How to complete this task: Where a line below holds the string "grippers", that line goes into the answer.
[Dataset extract — start]
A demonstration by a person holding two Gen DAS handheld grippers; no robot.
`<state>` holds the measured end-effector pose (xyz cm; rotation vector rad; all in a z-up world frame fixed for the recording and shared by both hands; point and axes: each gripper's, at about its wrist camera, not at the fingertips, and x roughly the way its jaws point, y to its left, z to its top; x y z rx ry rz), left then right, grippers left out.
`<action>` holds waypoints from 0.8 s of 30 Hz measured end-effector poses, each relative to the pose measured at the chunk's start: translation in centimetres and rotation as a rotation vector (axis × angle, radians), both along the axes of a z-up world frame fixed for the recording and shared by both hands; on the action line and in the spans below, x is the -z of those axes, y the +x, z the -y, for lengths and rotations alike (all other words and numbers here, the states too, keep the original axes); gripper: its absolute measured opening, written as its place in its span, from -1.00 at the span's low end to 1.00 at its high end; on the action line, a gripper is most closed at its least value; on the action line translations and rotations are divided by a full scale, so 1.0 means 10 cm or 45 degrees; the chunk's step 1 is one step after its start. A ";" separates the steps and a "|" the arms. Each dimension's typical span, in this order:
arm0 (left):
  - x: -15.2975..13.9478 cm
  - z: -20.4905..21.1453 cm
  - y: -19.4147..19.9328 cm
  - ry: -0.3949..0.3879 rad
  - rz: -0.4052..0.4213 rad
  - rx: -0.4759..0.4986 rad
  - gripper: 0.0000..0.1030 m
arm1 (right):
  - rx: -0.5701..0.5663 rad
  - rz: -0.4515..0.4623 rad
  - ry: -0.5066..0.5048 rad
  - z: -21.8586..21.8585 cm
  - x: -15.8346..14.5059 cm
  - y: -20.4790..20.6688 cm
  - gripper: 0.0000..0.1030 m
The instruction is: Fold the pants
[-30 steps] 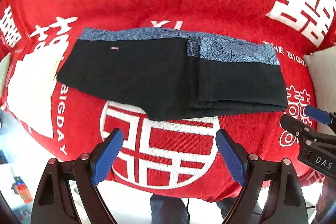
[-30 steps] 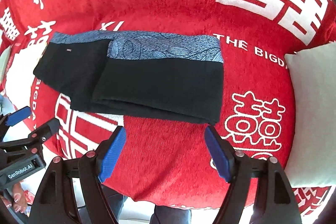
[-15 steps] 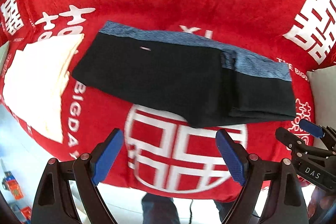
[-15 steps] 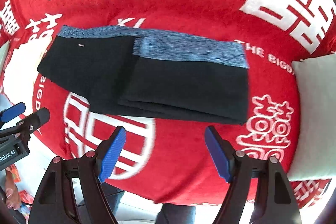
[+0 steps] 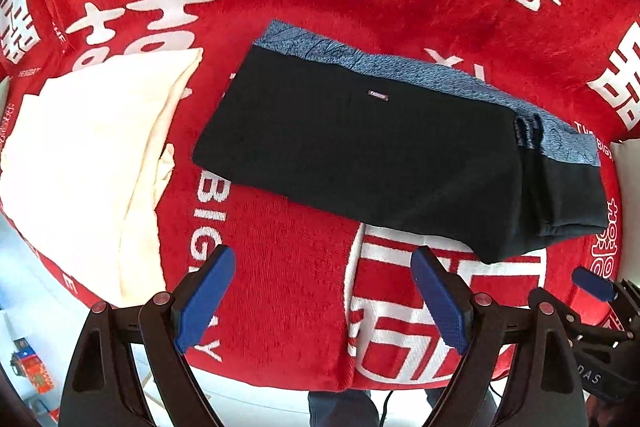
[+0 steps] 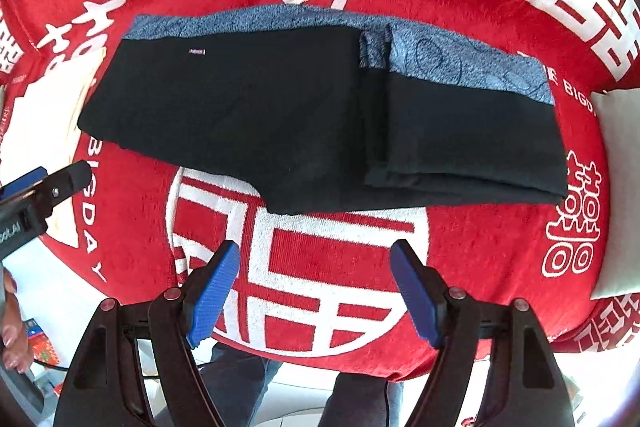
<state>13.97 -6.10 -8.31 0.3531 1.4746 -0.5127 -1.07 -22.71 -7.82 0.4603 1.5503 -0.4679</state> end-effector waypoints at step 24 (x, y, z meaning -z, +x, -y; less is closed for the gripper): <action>0.65 -0.38 0.40 -0.267 -0.202 -0.339 0.75 | 0.009 0.038 -0.099 0.36 0.43 0.22 0.56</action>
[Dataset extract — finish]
Task response:
A demonstration by a person holding two Gen DAS handheld grippers; no robot.
`<state>` holds the measured end-effector pose (xyz cm; rotation vector rad; all in a z-up world frame fixed for the recording and shared by both hands; point and axes: each gripper's, at about its wrist camera, not at the fingertips, and x roughly the way its jaws point, y to its left, z to its top; x y z rx ry rz), left then right, grippers left out.

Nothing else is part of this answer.